The Brazilian supplementary healthcare system is one of the largest in the world. According to a survey conducted by CNI , 70% of the coverage of the plans comes from corporate plans, with the industry being responsible for financing 22% of private healthcare plans — equivalent to 10.2 million beneficiaries. It is worth noting that although this is a private initiative, with the provision of services carried out through public law contracts or agreements, Brazilian beneficiaries who sign up for healthcare plans do not lose the right to use the SUS and receive care in the public sector.
In the regulatory context, the regulation of the sector's activity, with regard to the marketing of health plans by legal entities, that is, the so-called operators, is carried out by ANS — an autarchy under a special regime with financial, administrative and patrimonial autonomy, linked to the Ministry of Health.
The ANS is part of the Brazilian regulatory framework, along with other regulatory agencies , and was created in the 2000s, with Law 9.656/98, which regulates the activities of health and dental plan operators. In general, the entity is responsible for controlling, regulating and supervising activities related to private assistance and seeks to contribute to the development of actions in the health area in the country — enabling market competitiveness while aiming to balance the interests between consumers and health plan operators.
Although they first emerged in the 1960s — with the growth of the Brazilian economy and the advancement of formal employment, in which companies began to offer health insurance plans to their qatar mobile database employees — it was only in 1998, through Law 9,656 , that health insurance plans were regulated, with the implementation of guidelines and requirements aimed at improving the functioning of the sector. Since then, the segment has been growing.
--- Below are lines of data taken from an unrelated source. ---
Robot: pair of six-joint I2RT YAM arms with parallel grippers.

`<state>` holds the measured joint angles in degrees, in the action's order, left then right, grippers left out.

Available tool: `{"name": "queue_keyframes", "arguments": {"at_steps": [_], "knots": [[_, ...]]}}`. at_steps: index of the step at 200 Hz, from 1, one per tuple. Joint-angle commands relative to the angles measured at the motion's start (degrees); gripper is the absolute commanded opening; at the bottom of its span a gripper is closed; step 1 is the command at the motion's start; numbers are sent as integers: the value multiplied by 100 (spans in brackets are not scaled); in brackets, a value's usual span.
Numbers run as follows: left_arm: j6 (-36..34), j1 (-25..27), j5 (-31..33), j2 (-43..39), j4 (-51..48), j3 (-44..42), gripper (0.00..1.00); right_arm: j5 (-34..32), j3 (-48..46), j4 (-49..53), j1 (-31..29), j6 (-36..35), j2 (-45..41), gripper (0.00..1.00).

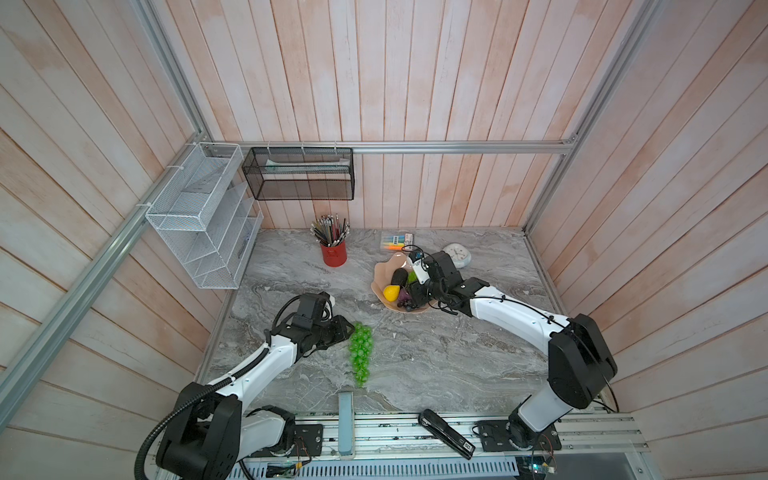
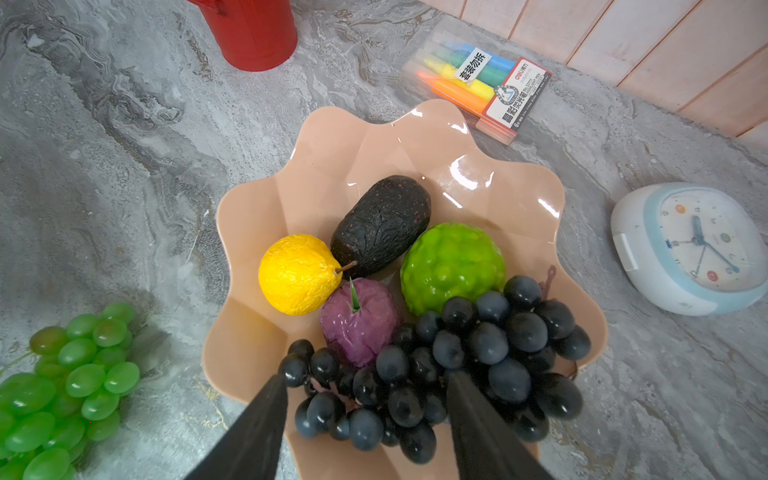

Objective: Place and organize the fake fruits in the fruit bowl
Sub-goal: 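Lower the left gripper onto the green grape bunch and close it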

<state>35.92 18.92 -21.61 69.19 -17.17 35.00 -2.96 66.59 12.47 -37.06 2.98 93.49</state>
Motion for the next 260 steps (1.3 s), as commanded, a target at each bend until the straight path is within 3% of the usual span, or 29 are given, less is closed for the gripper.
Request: {"name": "queue_keyframes", "arguments": {"at_steps": [1,44,128,223,260], "knots": [[-98,-71,178,-5,-43,-28,41,-54,111,109,-39,-38,117,63],[-130,-325,-307,212,496,-355,46,-56,124,127,-41,-29,159,63],[163,-327,-1251,323,1438,-791,46,-27,267,169,-87,-11,292,62],[187,-327,-1131,461,1383,-732,40,-17,249,168,-87,-26,325,62],[187,-327,-1013,578,1431,-714,33,-40,214,183,-87,-26,326,62]]}}
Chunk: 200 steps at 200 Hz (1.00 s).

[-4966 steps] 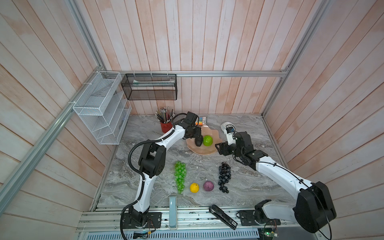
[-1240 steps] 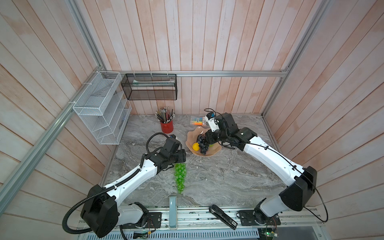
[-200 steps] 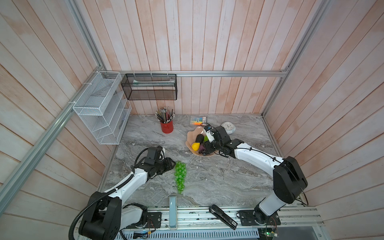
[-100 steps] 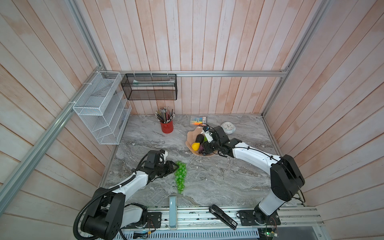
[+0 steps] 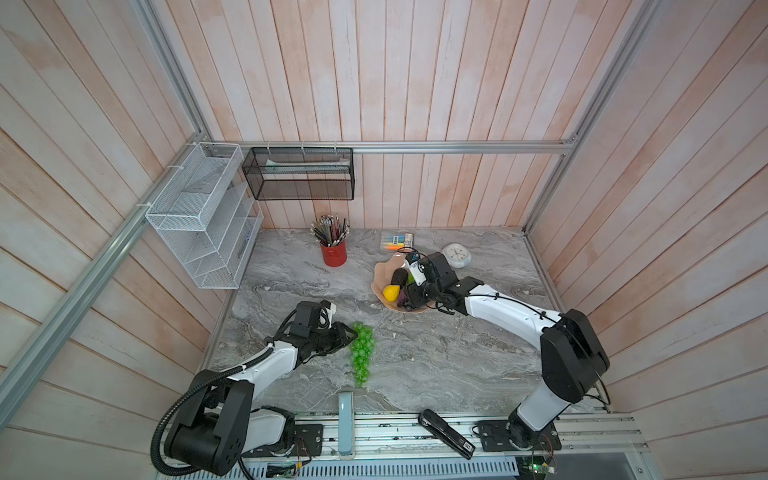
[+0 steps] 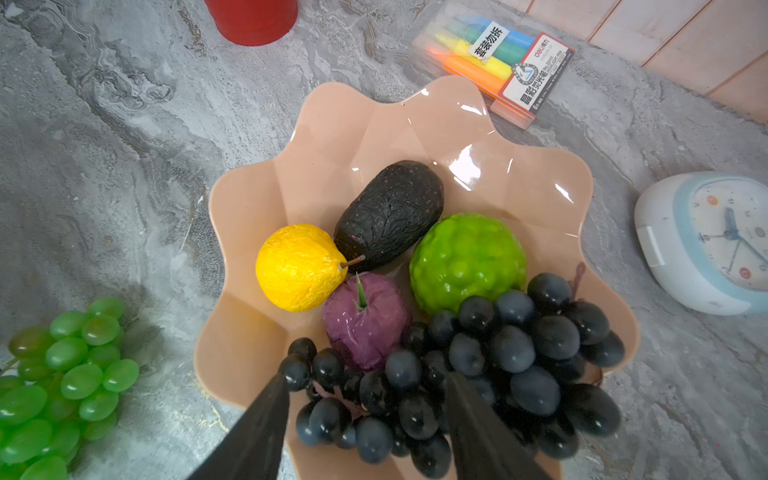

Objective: Place and organize the fake fruits in the fruit bowl
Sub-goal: 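Lower the left gripper onto the green grape bunch and close it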

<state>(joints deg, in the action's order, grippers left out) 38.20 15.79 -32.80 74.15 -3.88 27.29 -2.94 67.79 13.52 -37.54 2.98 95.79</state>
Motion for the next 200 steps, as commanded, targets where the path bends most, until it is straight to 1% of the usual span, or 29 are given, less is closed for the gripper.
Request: {"name": "queue_keyframes", "arguments": {"at_steps": [1,20,41,68,103,106,118,153,200], "knots": [[-40,-15,111,82,100,57,33,-41,89,75,-36,-26,97,61],[-39,-15,209,9,72,57,28,-53,51,74,-34,8,84,61],[-81,-21,405,-97,-51,110,18,-33,15,55,-38,27,91,61],[-158,-16,502,-179,-186,187,10,-31,49,69,-47,20,126,61],[-245,-20,543,-327,-320,231,9,-29,59,62,-47,18,131,61],[-257,-15,550,-340,-341,233,6,-27,68,51,-54,24,127,61],[-301,-17,595,-387,-454,275,0,-32,68,55,-56,28,141,61],[-382,-15,665,-610,-786,429,0,-39,85,63,-80,11,125,61],[-396,78,844,-873,-1559,990,0,-68,-5,-53,-86,19,-55,61]]}}
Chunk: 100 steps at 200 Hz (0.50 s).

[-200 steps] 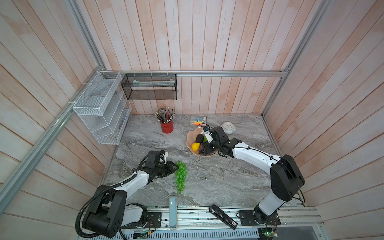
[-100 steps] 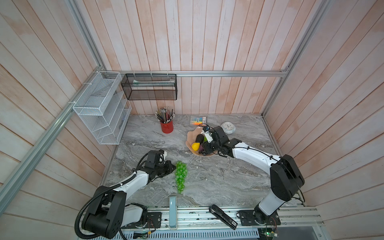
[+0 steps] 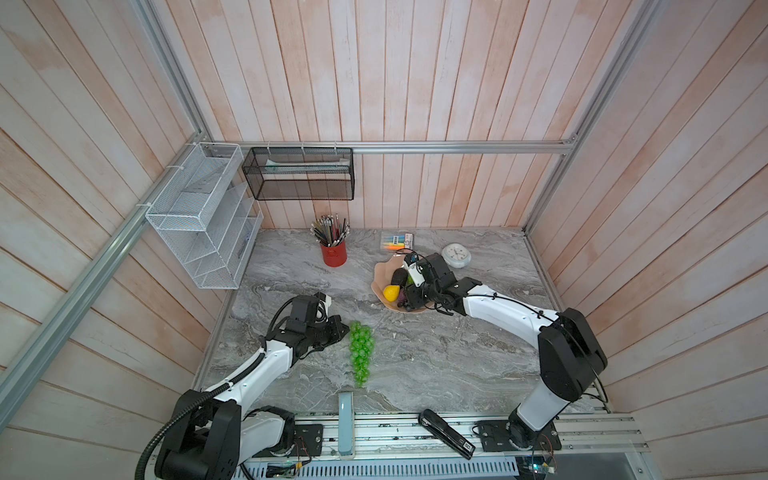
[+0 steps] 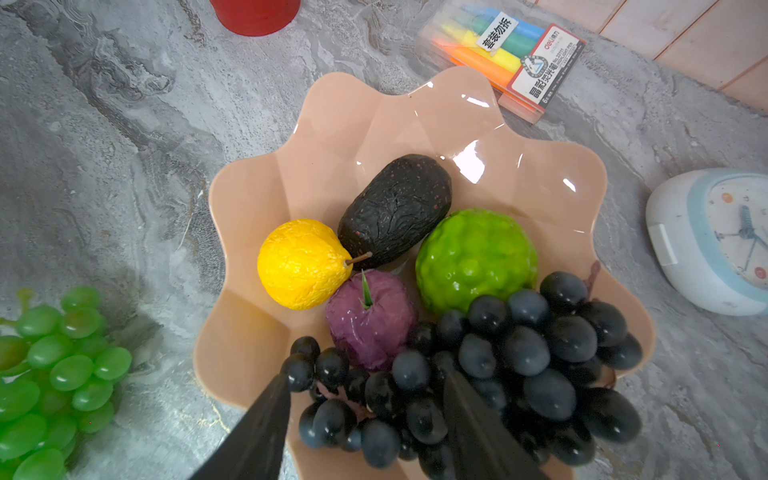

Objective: Place and organize the fake fruits in the fruit bowl
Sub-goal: 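Lower the left gripper onto the green grape bunch and close it, then lift the green grapes with the left gripper and carry them over the bowl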

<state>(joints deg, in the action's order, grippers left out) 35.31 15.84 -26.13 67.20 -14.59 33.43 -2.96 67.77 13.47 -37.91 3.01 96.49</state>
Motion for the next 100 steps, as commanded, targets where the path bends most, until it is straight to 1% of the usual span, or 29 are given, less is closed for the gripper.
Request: {"name": "queue_keyframes", "arguments": {"at_steps": [1,27,42,52,76,100], "knots": [[-106,80,186,-184,-503,389,0,-65,-11,-57,-49,16,-132,61],[-4,274,285,-334,-817,790,0,-284,-96,-122,-49,112,-312,61],[61,418,336,-377,-996,1117,0,-477,-105,-102,-43,174,-365,60],[85,530,371,-355,-1167,1378,0,-494,-145,-160,-44,174,-424,61],[172,780,693,-210,-1757,2091,0,-214,-172,-266,-6,252,-563,61],[291,992,816,-42,-1998,2667,0,1,-243,-419,78,332,-783,60]]}}
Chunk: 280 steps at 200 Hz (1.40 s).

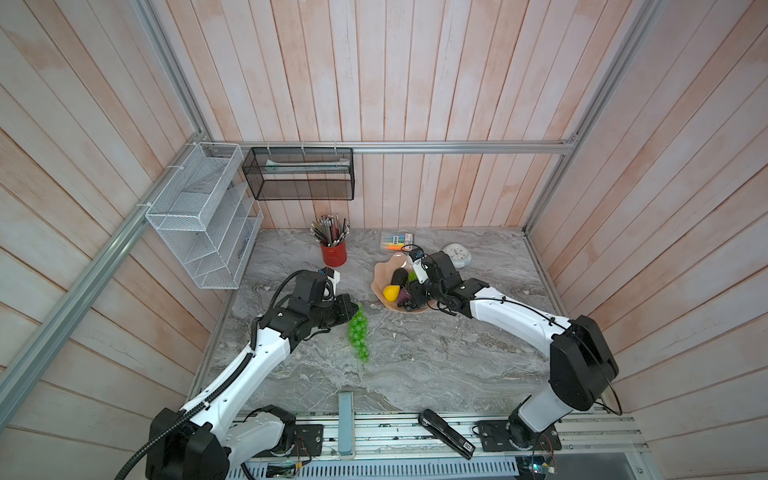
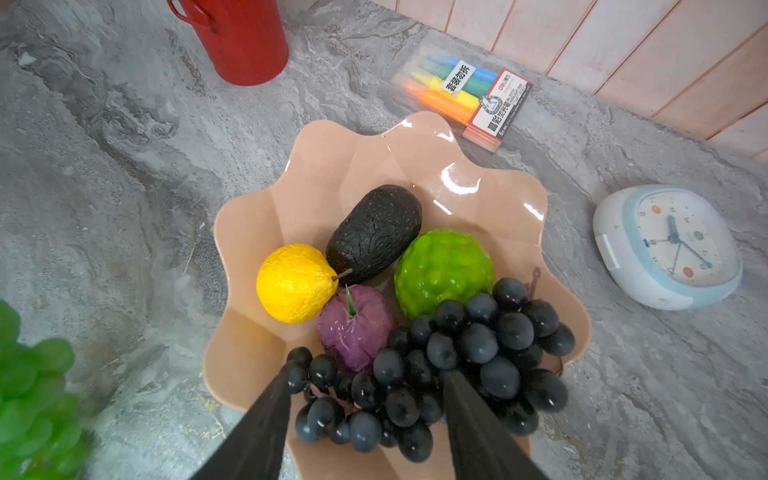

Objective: Place and organize the fake fruits in the fruit bowl
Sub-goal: 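Lift the green grapes with the left gripper and carry them over the bowl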

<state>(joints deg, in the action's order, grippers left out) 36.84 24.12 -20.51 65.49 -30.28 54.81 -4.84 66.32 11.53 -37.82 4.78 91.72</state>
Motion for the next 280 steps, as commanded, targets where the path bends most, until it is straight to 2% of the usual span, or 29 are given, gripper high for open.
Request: {"name": "queue_keyframes", "arguments": {"at_steps": [1,39,64,76,141,191,218,251,280], "knots": [[139,168,257,138,-432,548,0,192,-105,-232,71,155,-310,60],[120,556,182,692,-550,1486,0,400,-389,-534,291,174,-608,61],[-9,753,11,1167,-573,2192,0,1588,-677,-918,866,704,-841,60],[-49,824,-86,1386,-574,2525,0,1922,-914,-1211,1114,900,-972,60],[-17,1076,-606,2490,-199,3602,0,2052,-1420,-1411,1476,894,-1350,60],[-133,1069,-647,3114,-30,3857,0,2004,-1461,-1478,1533,798,-1316,60],[-151,1060,-841,3341,25,3902,0,2248,-1369,-1353,1547,787,-1249,56],[-109,1008,-639,3255,-33,3927,0,2498,-1482,-1513,1550,954,-1263,56],[-37,890,-574,2917,10,3556,0,2560,-1465,-1553,1550,929,-1128,56]]}}
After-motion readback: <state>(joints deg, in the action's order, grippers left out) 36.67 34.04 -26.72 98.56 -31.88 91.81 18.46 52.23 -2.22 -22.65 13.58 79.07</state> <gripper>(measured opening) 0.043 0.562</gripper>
In January 2020, the number of beneficiaries of health insurance plans in the country was 47,031,971, compared to 47,008,430 in 2019 — which represents 24.25% coverage for the Brazilian population. In total, Brazil has around 750 health insurance providers, 726 of which are active, operating 16,972 plans. Regarding exclusively dental plans, the number of current beneficiaries is 25,936,502, with a 13% coverage rate. All this growth emphasizes the need for regulation of the supplementary health sector — currently carried out by the National Supplementary Health Agency (ANS).
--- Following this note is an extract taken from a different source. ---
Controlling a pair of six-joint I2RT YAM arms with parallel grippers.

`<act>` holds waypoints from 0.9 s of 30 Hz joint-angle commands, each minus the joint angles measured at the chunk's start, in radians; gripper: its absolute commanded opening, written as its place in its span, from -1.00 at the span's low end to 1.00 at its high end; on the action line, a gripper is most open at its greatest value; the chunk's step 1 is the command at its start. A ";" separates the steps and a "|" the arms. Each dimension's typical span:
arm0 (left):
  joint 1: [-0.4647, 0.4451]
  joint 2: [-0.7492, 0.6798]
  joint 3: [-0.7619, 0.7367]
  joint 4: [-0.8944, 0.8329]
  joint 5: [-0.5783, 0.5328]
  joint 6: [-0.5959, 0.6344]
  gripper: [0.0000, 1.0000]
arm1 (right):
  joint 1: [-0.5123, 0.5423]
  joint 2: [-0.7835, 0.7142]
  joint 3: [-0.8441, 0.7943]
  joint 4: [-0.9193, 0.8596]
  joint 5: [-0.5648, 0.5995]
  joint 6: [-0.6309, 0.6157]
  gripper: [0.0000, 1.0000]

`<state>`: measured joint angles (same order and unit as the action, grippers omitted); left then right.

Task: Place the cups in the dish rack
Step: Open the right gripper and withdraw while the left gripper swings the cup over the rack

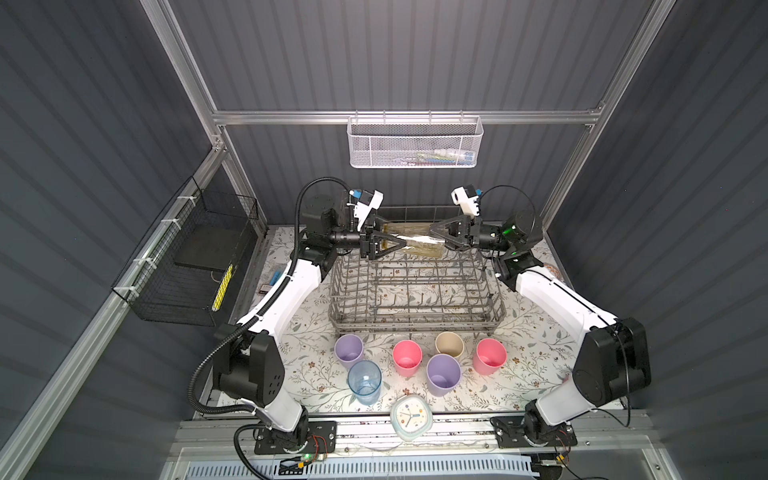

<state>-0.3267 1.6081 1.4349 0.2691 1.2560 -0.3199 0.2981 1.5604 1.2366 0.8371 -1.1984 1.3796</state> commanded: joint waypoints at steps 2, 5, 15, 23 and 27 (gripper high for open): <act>-0.005 -0.042 0.005 0.004 -0.016 0.023 0.07 | -0.040 -0.056 -0.033 0.016 -0.011 -0.013 -0.09; -0.002 -0.047 0.013 -0.014 -0.033 0.030 0.07 | -0.081 -0.097 -0.074 0.009 -0.013 -0.018 -0.08; 0.014 -0.091 0.184 -0.633 -0.329 0.438 0.10 | -0.290 -0.372 -0.059 -0.992 0.151 -0.731 -0.07; 0.012 0.015 0.414 -1.043 -0.735 0.556 0.08 | -0.325 -0.393 -0.039 -1.305 0.354 -0.948 -0.07; 0.012 0.030 0.455 -1.123 -0.822 0.567 0.08 | -0.333 -0.370 -0.055 -1.316 0.371 -0.964 -0.08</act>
<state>-0.3191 1.6226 1.8481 -0.7021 0.5583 0.1970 -0.0296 1.1767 1.1973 -0.3962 -0.8696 0.4892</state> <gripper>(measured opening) 0.717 0.460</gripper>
Supplementary health and ANS
In general, supplementary health can be understood as the economic activity that involves the operation of medical assistance plans and insurance, and has as one of its main objectives to guarantee citizens' access to health plans, as well as hospital care.
The Brazilian supplementary healthcare system is one of the largest in the world. According to a survey conducted by CNI , 70% of the coverage of the plans comes from corporate plans, with the industry being responsible for financing 22% of private healthcare plans — equivalent to 10.2 million beneficiaries. It is worth noting that although this is a private initiative, with the provision of services carried out through public law contracts or agreements, Brazilian beneficiaries who sign up for healthcare plans do not lose the right to use the SUS and receive care in the public sector.
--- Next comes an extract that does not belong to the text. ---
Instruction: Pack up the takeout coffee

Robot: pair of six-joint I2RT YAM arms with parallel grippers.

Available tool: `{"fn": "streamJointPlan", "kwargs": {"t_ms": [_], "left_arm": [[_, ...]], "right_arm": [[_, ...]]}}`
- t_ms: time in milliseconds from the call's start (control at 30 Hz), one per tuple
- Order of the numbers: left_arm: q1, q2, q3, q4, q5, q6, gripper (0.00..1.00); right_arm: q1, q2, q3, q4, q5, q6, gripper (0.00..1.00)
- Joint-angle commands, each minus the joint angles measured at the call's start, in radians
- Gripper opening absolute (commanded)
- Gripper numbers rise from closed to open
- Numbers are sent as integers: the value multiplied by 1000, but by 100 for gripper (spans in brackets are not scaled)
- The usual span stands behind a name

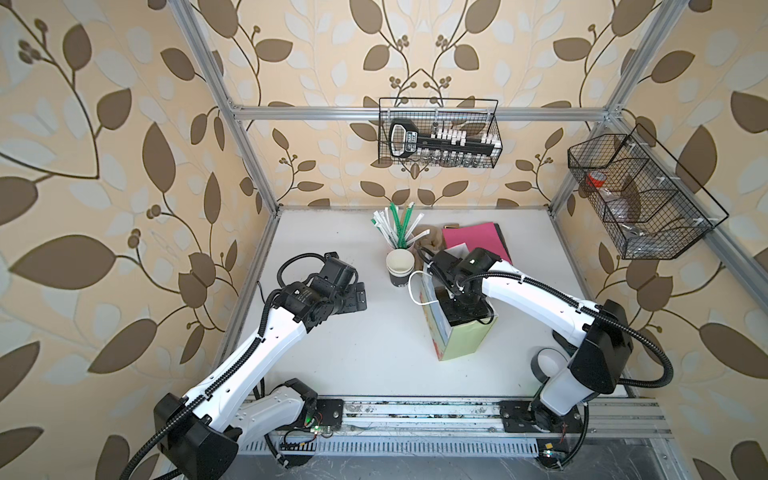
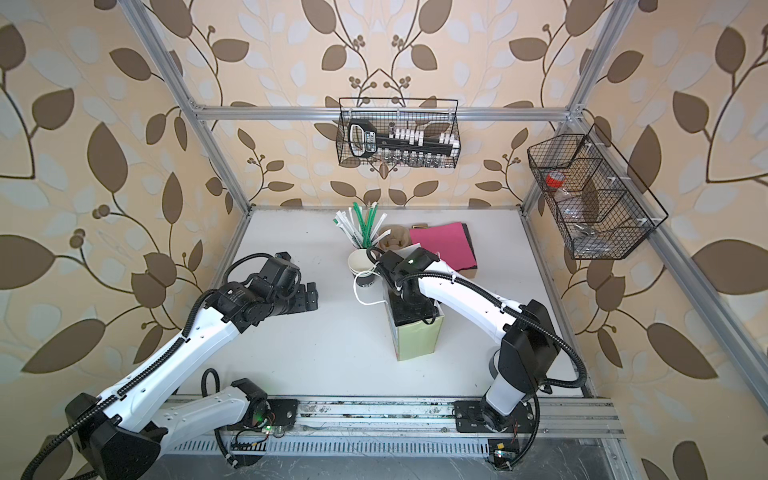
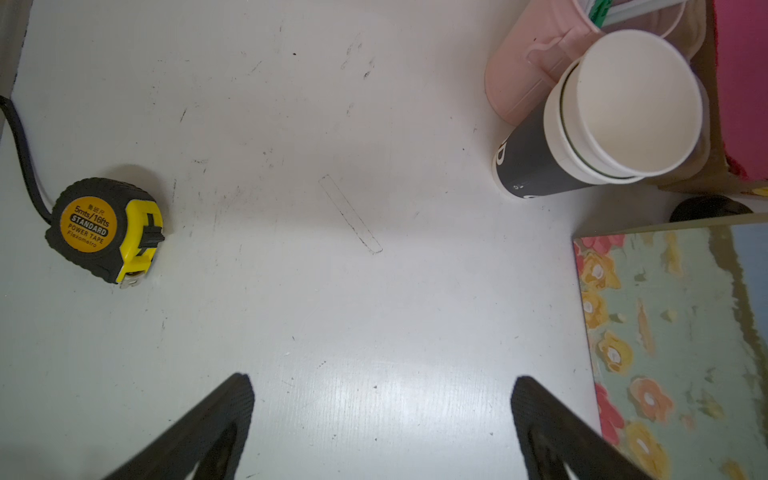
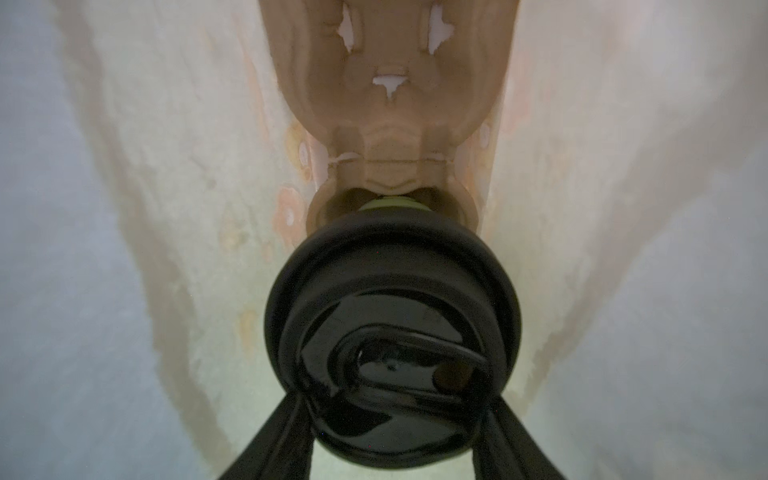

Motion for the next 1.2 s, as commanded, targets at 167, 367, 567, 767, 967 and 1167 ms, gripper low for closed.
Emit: {"fn": "streamJointPlan", "kwargs": {"t_ms": [167, 367, 567, 767, 967, 1167], "left_arm": [[10, -1, 19, -10, 6, 22, 99], [10, 0, 20, -9, 7, 24, 99], [9, -1, 20, -9, 5, 24, 99], [9, 2, 21, -10, 6, 24, 99], [9, -1, 20, -9, 3, 24, 99], [10, 5, 22, -9, 8, 24, 99]], "right_arm": [[-2, 11, -62, 39, -2, -7, 40], [-4, 20, -64, 45, -3, -14, 40], [-4, 9, -84, 59, 5, 0, 40], [10, -2, -68, 57, 0, 24, 40], [26, -32, -62, 57, 27, 56, 40], [46, -61, -20, 26, 39, 81, 40]]}}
In the regulatory context, the regulation of the sector's activity, with regard to the marketing of health plans by legal entities, that is, the so-called operators, is carried out by ANS — an autarchy under a special regime with financial, administrative and patrimonial autonomy, linked to the Ministry of Health.
The ANS is part of the Brazilian regulatory framework, along with other regulatory agencies , and was created in the 2000s, with Law 9.656/98, which regulates the activities of health and dental plan operators. In general, the entity is responsible for controlling, regulating and supervising activities related to private assistance and seeks to contribute to the development of actions in the health area in the country — enabling market competitiveness while aiming to balance the interests between consumers and health plan operators.